Rethinking the ways in which seemingly nonsexual spaces, such as museums, tacitly exhibit normative sexual histories goes beyond the examination of slavery and sexuality and beyond the racial politics that make up and divide all sexual communities. Alternative sexuality is a sexual practice that adapts archives of nonconsensual domination and discipline toward performances of consensual and eroticized power exchange. Museum practitioners can use alternative sexuality as a model to queerly curate overlapping histories of race, sex, and power in museums. They can also look to alternative sexuality practice as a tactical tool for juxtaposing seemingly incongruous subject matter. How we display the history of sexuality becomes a question of looking back at the chaos and disorder of the sexual archive, as Heather Love reminds us, without the nostalgia for a purer time and place of queer pleasure.30 Returning to the archive, always already a sensual and embodied practice, requires that we consider the form as well as the content of our exhibitionary intentions (and obsessions). To expand the scope of the sexual order of things in the late capitalist, postcolonial museum requires the cultivation of hopeful curatorial methodologies that recognize and reconfigure the performavitity of object arrangements by unraveling the imbricated histories of pleasure and power that characterize the sexual past.

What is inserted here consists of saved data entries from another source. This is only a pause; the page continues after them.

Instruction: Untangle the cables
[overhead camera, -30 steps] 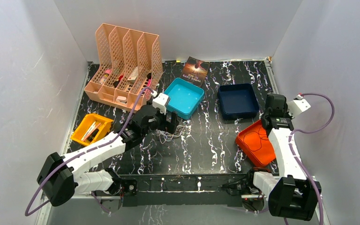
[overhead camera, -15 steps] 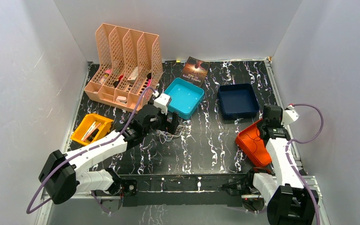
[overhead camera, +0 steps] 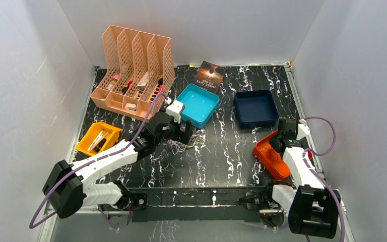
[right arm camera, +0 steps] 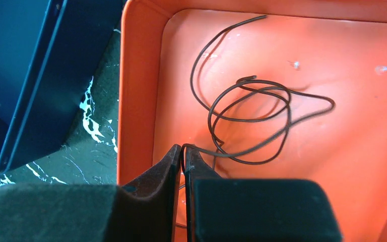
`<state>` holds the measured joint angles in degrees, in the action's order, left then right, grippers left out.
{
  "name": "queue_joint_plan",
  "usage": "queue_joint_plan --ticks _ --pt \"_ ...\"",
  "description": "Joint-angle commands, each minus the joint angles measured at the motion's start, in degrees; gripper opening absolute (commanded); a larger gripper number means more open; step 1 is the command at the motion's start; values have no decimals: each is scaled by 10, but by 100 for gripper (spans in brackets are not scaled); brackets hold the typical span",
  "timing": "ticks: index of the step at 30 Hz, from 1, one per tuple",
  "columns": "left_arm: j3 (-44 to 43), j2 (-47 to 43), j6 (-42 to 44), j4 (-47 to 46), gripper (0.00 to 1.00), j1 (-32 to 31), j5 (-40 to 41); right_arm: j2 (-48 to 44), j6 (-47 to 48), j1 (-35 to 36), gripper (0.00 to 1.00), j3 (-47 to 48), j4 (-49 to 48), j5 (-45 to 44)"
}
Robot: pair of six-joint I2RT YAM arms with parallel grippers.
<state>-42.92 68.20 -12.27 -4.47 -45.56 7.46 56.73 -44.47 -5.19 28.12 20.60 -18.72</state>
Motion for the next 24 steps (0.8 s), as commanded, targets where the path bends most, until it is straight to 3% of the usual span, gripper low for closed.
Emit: queue_joint_plan --ticks 1,6,17,24 --pt "-19 -8 -3 4 98 -1 -1 35 38 -2 14 -11 -62 58" --pt "-13 -16 -6 9 98 -1 7 79 63 -2 13 -3 -65 130" --pt "-24 -15 -25 50 98 -1 31 36 69 12 11 -26 -71 235" --pt "-22 -19 -34 55 99 -1 40 44 16 133 11 -14 -92 215"
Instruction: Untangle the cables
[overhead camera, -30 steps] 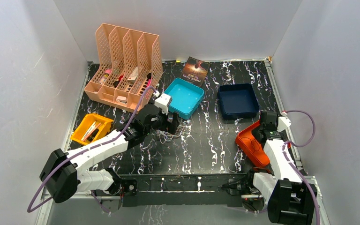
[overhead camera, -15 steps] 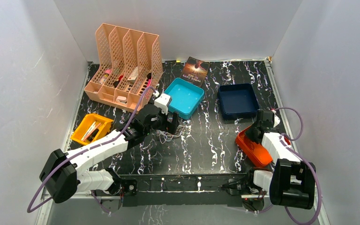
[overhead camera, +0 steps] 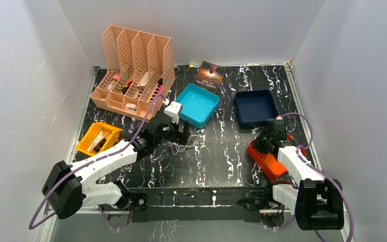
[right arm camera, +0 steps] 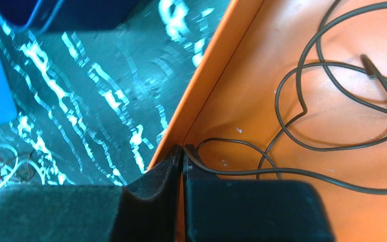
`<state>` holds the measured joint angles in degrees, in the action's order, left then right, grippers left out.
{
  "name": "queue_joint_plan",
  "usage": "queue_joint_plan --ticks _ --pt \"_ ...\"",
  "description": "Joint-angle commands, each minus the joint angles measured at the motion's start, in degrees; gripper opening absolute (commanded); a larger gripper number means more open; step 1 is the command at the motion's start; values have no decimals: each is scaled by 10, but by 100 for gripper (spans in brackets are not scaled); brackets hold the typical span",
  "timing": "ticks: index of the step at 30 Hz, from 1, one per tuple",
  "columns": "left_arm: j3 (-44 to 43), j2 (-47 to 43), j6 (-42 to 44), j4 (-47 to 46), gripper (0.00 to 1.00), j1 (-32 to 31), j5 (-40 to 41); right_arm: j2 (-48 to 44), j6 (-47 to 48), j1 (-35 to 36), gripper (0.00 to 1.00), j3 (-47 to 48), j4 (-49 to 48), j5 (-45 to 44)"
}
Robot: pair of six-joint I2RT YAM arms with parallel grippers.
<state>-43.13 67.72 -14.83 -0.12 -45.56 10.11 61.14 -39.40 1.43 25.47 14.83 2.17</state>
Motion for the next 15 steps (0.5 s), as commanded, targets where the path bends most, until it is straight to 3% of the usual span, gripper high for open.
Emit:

I have proposed queer curatorship as one such methodology and lipstick traces as one facet of this method particular to excavating the sexual histories of women of color. Queer curatorship is simultaneously a mode for studying how museums place objects in normative sexual relationships through the curatorial citation and repetition of familiar arrangements, juxtapositions, and chronologies and a method for experimenting with object arrangements toward the cultivation of other sexual-social relationships. Above all, queer curatorship describes a diagnostic and procedural tool for studying how performative displays affect the ways in which objects and bodies are made to relate to one another in space while also coping with the danger of experimenting with alternative configurations. If, according to the performance studies scholar Barbara Kirshenblatt-Gimblett, “ordinary things become special when placed in museum settings, [and] the museum experience itself becomes a model for experiencing life outside its walls,”31 then the museum becomes an ideal space to enact this artistic and activist function of playing with objects and artifacts to reorganize the sexual future.